Battle Of The InfiniBands
November 29, 2017 Timothy Prickett Morgan
When it comes to HPC, compute is like the singers in a rock band, making all of the noise and soaking up most of the attention. But the network that lashes the compute together is literally the beat of the drums and the thump of the bass that keeps everything in synch and allows for the harmonies of the singers to come together at all.
In this analogy, it is not clear what HPC storage is. It might be the van that moves the instruments from town to town, plus the roadies who live in the van that set up the stage and lug that gear around.
In any event, we always try to get as much insight into the networking as we get into the compute, given how important both are to the performance of any kind of distributed system, whether it is a classical HPC cluster running simulation and modeling applications or a distributed hyperscale database. There is a healthy rivalry between Intel’s Omni-Path and Mellanox Technologies’ InfiniBand, and as part of the discussion at the recent SC17 supercomputing conference, we got our hands on some benchmark tests that pit the 100 Gb/sec implementations of both protocols against each other on popular HPC applications and also got some insight into how Mellanox will be positioning 200 Gb/sec HDR Quantum InfiniBand, which was previewed conceptually last year at SC16 and which will be shipping around the middle of next year in both leaf/spine and modular form factors, against Intel’s 100 Gb/sec Omni-Path 100 series interconnects.

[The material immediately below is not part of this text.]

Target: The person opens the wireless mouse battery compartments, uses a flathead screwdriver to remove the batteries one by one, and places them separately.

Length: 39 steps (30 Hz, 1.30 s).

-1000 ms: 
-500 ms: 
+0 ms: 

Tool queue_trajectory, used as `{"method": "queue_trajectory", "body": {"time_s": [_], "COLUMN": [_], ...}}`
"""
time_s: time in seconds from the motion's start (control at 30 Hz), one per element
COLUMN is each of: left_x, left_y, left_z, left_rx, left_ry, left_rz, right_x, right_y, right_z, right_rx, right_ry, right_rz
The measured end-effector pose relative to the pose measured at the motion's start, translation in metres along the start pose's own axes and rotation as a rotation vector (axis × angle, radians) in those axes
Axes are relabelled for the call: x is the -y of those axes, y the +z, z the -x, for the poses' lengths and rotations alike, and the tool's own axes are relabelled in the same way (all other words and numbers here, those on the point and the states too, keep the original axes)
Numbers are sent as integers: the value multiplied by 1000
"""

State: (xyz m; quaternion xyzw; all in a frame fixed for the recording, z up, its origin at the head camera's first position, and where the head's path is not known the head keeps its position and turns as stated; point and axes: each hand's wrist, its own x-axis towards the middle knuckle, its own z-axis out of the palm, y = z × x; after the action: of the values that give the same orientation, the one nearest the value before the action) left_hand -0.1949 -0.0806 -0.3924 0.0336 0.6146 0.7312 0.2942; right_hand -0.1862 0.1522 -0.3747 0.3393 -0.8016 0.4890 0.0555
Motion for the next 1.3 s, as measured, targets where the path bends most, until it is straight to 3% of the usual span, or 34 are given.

Despite being a relative niche player against the vast installed base of Ethernet gear out there in the datacenters of the world, InfiniBand continues to hold onto the workloads where the highest bandwidth and the lowest latency are required. (We are using the term InfiniBand there to encompass both the EDR Switch-IB and Switch-IB 2 switches and now HDR Quantum switches from Mellanox as well as the current Omni-Path 100 and future Omni-Path 200 switches from Intel that compete with them. We are well aware that the underlying technologies are different, but Intel Omni-Path runs the same Open Fabrics Enterprise Distribution drivers as the Mellanox InfiniBand, so this is a hair that Intel is splitting that needs some conditioner. Like the lead singer in a rock band from the 1980s, we suppose. Omni-Path is, for most intents and purposes, a flavor of InfiniBand, and they occupy the same space in the market.
Intel’s Omni-Path, which is derived from its $125 million QLogic InfiniBand acquisition in 2012, is distinct from the Mellanox implementation of InfiniBand in one important respect. Mellanox has an offload model, which tries to offload as much of the network processing from the CPUs in the cluster to the host adapters and the switch as is possible. With the combination of Quantum HDR InfiniBand switches and ConnectX-6 adapters, about 70 percent of the load of the MPI protocol and other related protocols for HPC is shifted to the network, freeing up CPU cycles to do HPC work. Both the 20 Gb/sec and 40 Gb/sec QLogic True Scale and 100 Gb/sec Intel Omni-Path 100 interconnects employ an onload model, where a lot of this MPI and related processing is done across the distributed compute in the cluster. Intel will argue that this allows for its variant of InfiniBand to scale further because the entire state of the network can be held in the memory and processed by each node rather than a portion of it being spread across adapters and switches. We have never seen a set of benchmarks that settled this issue. And it is not going to happen today.
What we can do is take a look at the latest benchmark information, in this case compiled by Mellanox, to see how the 100 Gb/sec generations of InfiniBand and Omni-Path are faring, and then look ahead at what may happen with 200 Gb/sec follow-ons competitively speaking.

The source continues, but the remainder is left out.